--- Exercise requirements ---
In the material below, transcribe every line from the first through the line holding "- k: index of", exactly, and stop after that line.

--- Provided material ---
- - - - -

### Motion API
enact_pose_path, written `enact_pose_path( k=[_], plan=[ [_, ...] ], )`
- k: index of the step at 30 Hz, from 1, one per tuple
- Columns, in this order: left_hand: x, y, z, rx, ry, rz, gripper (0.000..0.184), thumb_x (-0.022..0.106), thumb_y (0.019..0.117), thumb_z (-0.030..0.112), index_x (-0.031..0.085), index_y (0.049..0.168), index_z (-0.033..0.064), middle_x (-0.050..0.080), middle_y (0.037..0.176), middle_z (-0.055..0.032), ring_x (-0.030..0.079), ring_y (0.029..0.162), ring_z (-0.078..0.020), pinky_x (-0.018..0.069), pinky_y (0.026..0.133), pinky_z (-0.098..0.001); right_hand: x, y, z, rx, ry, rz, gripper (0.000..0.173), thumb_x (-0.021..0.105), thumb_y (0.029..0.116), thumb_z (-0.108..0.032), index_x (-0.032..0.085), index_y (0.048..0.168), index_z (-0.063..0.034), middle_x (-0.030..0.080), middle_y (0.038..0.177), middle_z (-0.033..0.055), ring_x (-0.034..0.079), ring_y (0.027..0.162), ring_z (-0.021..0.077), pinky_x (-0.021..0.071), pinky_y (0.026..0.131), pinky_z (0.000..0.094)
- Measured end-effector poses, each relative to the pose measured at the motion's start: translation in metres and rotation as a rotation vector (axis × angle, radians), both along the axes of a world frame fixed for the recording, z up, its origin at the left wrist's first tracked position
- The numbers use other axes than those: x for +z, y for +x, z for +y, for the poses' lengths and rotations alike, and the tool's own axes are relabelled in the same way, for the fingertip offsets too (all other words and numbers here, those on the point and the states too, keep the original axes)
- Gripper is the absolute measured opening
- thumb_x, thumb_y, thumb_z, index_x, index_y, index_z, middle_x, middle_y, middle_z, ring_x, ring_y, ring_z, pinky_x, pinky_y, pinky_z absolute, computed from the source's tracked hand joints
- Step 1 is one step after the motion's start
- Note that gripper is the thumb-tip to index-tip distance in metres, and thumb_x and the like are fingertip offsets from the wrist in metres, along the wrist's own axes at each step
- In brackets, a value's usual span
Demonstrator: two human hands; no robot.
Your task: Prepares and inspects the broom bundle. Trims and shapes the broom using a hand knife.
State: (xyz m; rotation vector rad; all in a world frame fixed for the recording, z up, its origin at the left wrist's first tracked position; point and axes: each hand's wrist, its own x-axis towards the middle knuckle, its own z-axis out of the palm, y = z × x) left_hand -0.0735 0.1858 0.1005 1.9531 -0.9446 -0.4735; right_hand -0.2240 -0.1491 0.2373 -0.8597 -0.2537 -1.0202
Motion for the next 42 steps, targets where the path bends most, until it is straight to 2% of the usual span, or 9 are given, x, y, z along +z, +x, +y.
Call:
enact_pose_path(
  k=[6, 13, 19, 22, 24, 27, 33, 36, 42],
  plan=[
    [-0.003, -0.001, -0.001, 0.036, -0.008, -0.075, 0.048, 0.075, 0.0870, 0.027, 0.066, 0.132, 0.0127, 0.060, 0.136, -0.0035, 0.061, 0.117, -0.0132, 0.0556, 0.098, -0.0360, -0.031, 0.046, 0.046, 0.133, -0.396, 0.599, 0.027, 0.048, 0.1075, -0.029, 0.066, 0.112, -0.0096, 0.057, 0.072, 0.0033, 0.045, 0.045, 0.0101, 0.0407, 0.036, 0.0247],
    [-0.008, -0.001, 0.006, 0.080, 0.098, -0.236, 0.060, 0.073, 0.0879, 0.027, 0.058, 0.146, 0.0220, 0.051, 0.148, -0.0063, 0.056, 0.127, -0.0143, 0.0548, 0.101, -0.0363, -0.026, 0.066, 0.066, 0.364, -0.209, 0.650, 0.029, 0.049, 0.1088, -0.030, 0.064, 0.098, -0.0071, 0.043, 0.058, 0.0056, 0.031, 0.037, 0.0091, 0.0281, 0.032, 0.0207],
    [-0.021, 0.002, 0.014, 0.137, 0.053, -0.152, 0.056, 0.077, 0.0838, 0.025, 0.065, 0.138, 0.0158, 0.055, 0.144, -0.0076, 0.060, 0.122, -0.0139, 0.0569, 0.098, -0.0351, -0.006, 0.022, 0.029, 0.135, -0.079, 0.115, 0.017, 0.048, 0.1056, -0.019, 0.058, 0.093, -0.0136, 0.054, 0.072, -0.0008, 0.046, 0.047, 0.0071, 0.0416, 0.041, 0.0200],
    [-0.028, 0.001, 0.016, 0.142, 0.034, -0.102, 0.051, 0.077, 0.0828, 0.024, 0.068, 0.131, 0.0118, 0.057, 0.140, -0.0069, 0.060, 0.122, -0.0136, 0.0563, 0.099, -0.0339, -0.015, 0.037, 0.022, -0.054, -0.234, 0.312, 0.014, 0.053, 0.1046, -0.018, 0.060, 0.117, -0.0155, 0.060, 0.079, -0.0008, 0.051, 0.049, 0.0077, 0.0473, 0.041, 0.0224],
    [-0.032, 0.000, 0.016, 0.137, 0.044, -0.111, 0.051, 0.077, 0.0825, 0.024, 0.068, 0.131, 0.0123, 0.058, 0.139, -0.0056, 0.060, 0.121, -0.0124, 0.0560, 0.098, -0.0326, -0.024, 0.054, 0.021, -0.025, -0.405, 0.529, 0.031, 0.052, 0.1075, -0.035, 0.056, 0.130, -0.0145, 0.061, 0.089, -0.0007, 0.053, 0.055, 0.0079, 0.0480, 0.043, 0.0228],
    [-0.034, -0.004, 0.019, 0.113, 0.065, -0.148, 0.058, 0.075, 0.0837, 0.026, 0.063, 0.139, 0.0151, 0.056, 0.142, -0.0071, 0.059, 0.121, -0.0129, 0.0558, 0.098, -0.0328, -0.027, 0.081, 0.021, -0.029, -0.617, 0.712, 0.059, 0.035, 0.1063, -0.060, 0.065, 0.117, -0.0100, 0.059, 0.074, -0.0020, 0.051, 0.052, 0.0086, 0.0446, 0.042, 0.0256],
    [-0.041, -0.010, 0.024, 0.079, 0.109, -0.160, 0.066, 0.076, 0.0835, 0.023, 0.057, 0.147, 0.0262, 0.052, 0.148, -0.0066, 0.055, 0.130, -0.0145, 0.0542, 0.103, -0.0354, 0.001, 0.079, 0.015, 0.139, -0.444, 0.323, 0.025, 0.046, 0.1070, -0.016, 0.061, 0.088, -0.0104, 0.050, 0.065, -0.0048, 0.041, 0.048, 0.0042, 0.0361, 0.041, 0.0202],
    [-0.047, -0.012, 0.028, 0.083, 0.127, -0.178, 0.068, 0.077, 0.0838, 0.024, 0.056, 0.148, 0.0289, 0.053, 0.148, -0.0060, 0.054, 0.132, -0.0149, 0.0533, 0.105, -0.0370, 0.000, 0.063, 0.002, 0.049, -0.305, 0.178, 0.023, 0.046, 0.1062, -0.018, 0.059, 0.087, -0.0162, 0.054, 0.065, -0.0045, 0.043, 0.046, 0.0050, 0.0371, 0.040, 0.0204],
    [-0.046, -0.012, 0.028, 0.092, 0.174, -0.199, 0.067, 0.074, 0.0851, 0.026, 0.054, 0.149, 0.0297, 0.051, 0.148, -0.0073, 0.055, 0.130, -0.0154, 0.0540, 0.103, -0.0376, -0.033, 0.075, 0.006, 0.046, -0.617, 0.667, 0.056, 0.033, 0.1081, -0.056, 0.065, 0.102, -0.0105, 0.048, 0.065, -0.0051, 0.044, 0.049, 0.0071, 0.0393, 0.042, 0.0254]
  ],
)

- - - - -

--- Reply to the exercise ---
### Motion API
enact_pose_path, written `enact_pose_path( k=[_], plan=[ [_, ...] ], )`
- k: index of the step at 30 Hz, from 1, one per tuple

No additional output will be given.